The deal is tremendous, and I applaud all the publishers who have provided gifts. If you use PDFs at all or have any interest in checking out gaming PDFs, go get these now. Even if you are soulless, it’s more than $1,000 in product for $20.
Go donate now and get a huge RPG thank-you in return.
As I’ve written elsewhere, Mundus Novit can be used for a lot of different styles of play. I mentioned my Osiris concept, which is basically a riff on the comic Planetary. That’s pretty much a super-hero concept, even though it is one without colourful costumes.
I had an idea for another super-hero game set in Mundus Novit, but this one would be with supers in costume. However, the player characters would not be those supers.
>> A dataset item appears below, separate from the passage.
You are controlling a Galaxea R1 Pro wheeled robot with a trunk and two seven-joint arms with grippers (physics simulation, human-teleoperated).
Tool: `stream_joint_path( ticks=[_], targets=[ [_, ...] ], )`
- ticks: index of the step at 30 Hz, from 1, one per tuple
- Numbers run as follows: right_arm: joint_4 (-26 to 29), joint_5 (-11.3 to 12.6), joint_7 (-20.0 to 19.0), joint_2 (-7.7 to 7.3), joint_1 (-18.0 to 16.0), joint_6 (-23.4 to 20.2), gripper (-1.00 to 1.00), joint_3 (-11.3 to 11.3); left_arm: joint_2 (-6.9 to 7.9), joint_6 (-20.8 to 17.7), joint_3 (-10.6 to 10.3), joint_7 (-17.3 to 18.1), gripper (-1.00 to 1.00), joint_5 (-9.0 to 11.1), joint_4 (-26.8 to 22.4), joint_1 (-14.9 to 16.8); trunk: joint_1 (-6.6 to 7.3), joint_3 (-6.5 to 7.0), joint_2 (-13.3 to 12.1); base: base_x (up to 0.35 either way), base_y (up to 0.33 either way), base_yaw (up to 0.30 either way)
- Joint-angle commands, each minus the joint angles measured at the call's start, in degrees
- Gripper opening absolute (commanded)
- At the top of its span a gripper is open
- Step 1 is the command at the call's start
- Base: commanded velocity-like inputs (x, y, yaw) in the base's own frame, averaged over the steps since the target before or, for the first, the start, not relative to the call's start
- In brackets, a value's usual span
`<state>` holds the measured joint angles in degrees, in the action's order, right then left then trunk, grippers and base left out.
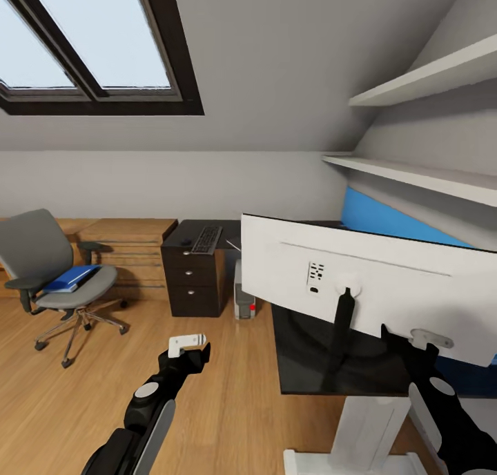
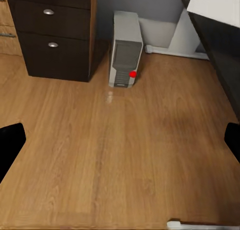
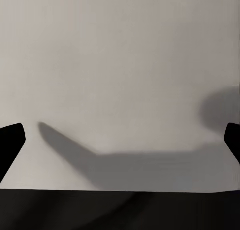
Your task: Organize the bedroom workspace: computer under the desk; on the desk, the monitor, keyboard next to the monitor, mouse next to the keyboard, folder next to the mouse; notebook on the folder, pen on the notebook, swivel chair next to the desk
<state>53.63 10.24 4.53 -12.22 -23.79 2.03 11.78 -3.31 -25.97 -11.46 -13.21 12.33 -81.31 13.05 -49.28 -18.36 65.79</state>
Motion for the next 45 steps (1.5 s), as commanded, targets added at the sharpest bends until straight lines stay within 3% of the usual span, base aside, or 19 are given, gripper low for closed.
stream_joint_path(
  ticks=[1,4,7,9,10,11,13,15,16,24,37,41,43,45],
  targets=[
    [0.0,0.5,0.2,-0.05,0.0,0.2,1.0,-0.1,0.41,-0.2,0.0,-0.5,1.0,0.6,1.5,0.0,-0.01,-0.07,0.0,0.016,-0.001,0.0],
    [-0.1,0.4,0.2,-0.14,0.0,0.3,1.0,-0.1,3.06,-0.1,0.2,-0.4,1.0,0.7,10.2,-0.2,-0.01,-0.07,0.0,0.007,0.0,0.0],
    [-0.2,0.3,0.2,-0.21,0.0,0.3,1.0,-0.1,4.17,0.3,0.2,-0.4,1.0,0.7,17.4,-0.3,-0.01,-0.07,0.0,0.002,0.0,0.0],
    [-0.2,0.3,0.2,-0.28,0.0,0.4,1.0,-0.1,4.67,2.1,0.2,-0.4,1.0,0.7,25.1,-0.4,-0.01,-0.07,0.0,0.001,0.0,0.0],
    [-0.2,0.3,0.2,-0.31,0.0,0.4,1.0,-0.1,4.81,4.5,0.3,-0.3,1.0,0.7,29.2,-0.4,-0.01,-0.07,0.0,0.0,0.0,0.0],
    [-0.2,0.3,0.2,-0.34,0.0,0.5,1.0,-0.2,5.41,15.4,1.7,-0.2,1.0,0.6,40.7,-0.4,-0.01,-0.07,0.0,0.0,0.0,0.0],
    [-0.2,0.3,0.2,-0.34,0.0,0.5,1.0,-0.1,5.5,20.9,2.4,-0.1,1.0,0.6,44.4,-0.4,-0.01,-0.07,0.0,0.0,0.0,0.0],
    [-0.2,0.3,0.2,-0.35,0.0,0.5,1.0,-0.1,5.54,23.9,2.7,-0.1,1.0,0.5,46.0,-0.4,-0.01,-0.07,0.0,0.0,0.0,0.0],
    [-0.2,0.3,0.2,-0.35,0.0,0.4,1.0,-0.1,5.68,28.2,3.2,-0.2,1.0,0.6,48.2,-0.4,-0.01,-0.07,0.0,0.0,0.0,0.0],
    [-0.2,0.3,0.3,-0.35,0.0,1.8,1.0,0.0,5.77,29.8,3.5,-0.4,1.0,0.7,49.4,-0.4,-0.01,-0.07,0.0,-0.005,-0.027,0.0],
    [-0.2,0.4,0.3,-0.35,0.0,2.9,1.0,0.0,5.67,29.8,4.4,-0.4,1.0,0.8,50.4,-0.4,-0.01,-0.07,0.0,-0.035,-0.273,0.0],
    [-0.2,0.3,0.3,-0.3,0.0,2.9,1.0,0.0,5.73,29.9,8.7,-0.3,1.0,0.7,50.4,-0.4,-0.01,-0.07,0.0,0.02,-0.072,0.0],
    [-0.2,0.3,0.3,-0.27,0.0,2.9,1.0,-0.1,5.76,29.9,13.4,-0.1,1.0,0.6,50.4,-0.4,-0.01,-0.07,0.0,0.005,-0.017,0.009],
    [-0.2,0.3,0.3,-0.27,0.0,2.9,1.0,-0.1,5.77,29.9,15.7,0.0,1.0,0.6,50.4,-0.4,-0.01,-0.07,0.0,0.002,-0.009,0.054]
  ],
)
The PCs would be a team assigned to remove supers whenever they got out of line.
And they get out of line a lot.
This campaign was also based on a comic, this time The Boys, written by Garth Ennis and illustrated by Darick Robertson. The PCs would be part of a government (or possibly private, like Osiris) organization that keeps watch on the supers. In this setting, supers (or “masks”) start showing up and being deputized to work alongside municipal police departments. This is a move by certain corporations who sponsor the supers–and, it turns out, give ‘donations’ to the police forces who allow their sponsored supers to operate. Things get really cosy, and the municipalities, including some of the bigger ones, start to turn a blind eye to some questionable corporate actions.
These corporate shenanigans–including attempts to silence competition and opposition, as well as human experimentation–lead to the activation of the Crew (or a group with a more inspiring team name). The PCs are assigned to mess up those supers who are covering for the corporation, or who are involved in criminality themselves.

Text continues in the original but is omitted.